A similar function for python is mentioned in the previous question.

rosgraph.is_master_online()


Originally posted by Reamees with karma: 591 on 2018-08-22

This answer was ACCEPTED on the original site

Post score: 1


Original comments

Comment by pavel92 on 2018-08-22:
I tried the rosgraph.is_master_online() and it works without a problem when there is a network connection. The problem still occurs when the network goes down as the node is in limbo state. In this case rosgraph blocks the node and fails to check for the master

Comment by Ariel_GLR on 2019-04-11:
having same issue as pavel92, every method which somehow relies on rosgraph, somehow blocks. it s as though resorption until reconnecting

Comment by aa-tom on 2021-10-20:
I'm also facing this issue.

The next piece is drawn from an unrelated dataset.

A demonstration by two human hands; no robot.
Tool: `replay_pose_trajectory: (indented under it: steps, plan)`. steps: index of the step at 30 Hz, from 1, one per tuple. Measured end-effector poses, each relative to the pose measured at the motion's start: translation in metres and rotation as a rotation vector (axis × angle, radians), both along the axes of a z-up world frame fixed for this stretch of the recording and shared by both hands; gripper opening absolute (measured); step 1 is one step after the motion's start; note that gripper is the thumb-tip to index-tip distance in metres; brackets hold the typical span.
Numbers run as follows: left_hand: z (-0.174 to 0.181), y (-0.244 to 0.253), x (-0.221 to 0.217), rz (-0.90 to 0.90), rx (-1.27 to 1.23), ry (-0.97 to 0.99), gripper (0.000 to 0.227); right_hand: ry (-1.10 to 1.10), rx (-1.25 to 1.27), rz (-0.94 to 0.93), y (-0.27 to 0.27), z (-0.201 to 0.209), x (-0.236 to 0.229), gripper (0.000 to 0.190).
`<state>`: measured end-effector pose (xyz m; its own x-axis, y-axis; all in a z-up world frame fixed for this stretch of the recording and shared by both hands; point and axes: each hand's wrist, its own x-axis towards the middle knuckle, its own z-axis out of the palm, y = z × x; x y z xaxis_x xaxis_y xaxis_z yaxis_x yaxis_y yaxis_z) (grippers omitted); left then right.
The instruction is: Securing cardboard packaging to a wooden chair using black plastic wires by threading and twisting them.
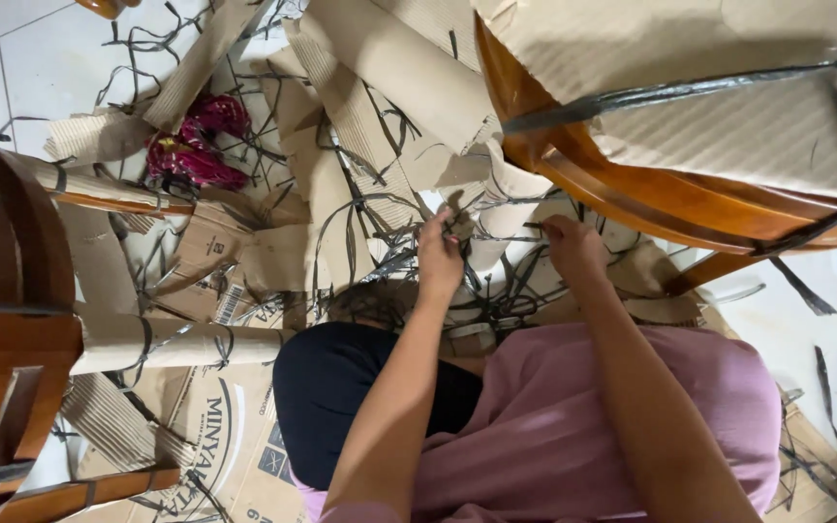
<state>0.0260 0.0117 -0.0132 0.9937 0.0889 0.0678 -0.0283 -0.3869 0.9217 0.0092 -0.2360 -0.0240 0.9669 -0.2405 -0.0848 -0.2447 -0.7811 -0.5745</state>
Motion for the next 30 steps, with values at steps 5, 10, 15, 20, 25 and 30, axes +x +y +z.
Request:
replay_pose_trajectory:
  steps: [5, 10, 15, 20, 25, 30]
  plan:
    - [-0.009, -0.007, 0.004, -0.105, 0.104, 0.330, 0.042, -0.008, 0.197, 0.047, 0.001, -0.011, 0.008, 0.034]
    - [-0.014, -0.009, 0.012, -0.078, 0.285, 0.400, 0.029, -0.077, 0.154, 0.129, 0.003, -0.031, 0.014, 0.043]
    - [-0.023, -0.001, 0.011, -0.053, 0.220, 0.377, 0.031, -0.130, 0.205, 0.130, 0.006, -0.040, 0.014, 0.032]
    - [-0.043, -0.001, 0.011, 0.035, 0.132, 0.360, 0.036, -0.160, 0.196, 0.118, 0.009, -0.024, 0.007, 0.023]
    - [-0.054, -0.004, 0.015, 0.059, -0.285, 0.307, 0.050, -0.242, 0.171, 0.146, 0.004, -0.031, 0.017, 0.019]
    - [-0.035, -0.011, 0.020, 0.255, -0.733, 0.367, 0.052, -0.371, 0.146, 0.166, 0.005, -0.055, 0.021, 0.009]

I've raised a PR with rosgraph here adding an optional timeout parameter to rosgraph.is_master_online(). In the meantime, the following solution seems to be sufficient, despite feeling a little hacky

import socket
...
socket.setdefaulttimeout(timeout)
rosgraph.is_master_online()
socket.setdefaulttimeout(None)
...

Comment by gvdhoorn on 2021-10-21:
@aa-tom: might be nicer to do:

old_def_timeout = socket.getdefaulttimeout()
socket.setdefaulttimeout(timeout)
rosgraph.is_master_online()
socket.setdefaulttimeout(old_def_timeout)

that would future-proof it a little more (if it ever changes).

Comment by max11gen on 2022-03-07:
Is there anything like this for ROS2 as well? I mean obviously you can't check if the remote master is online, because there is no master. But can I check if another machine is online or if a specific node is running on the network?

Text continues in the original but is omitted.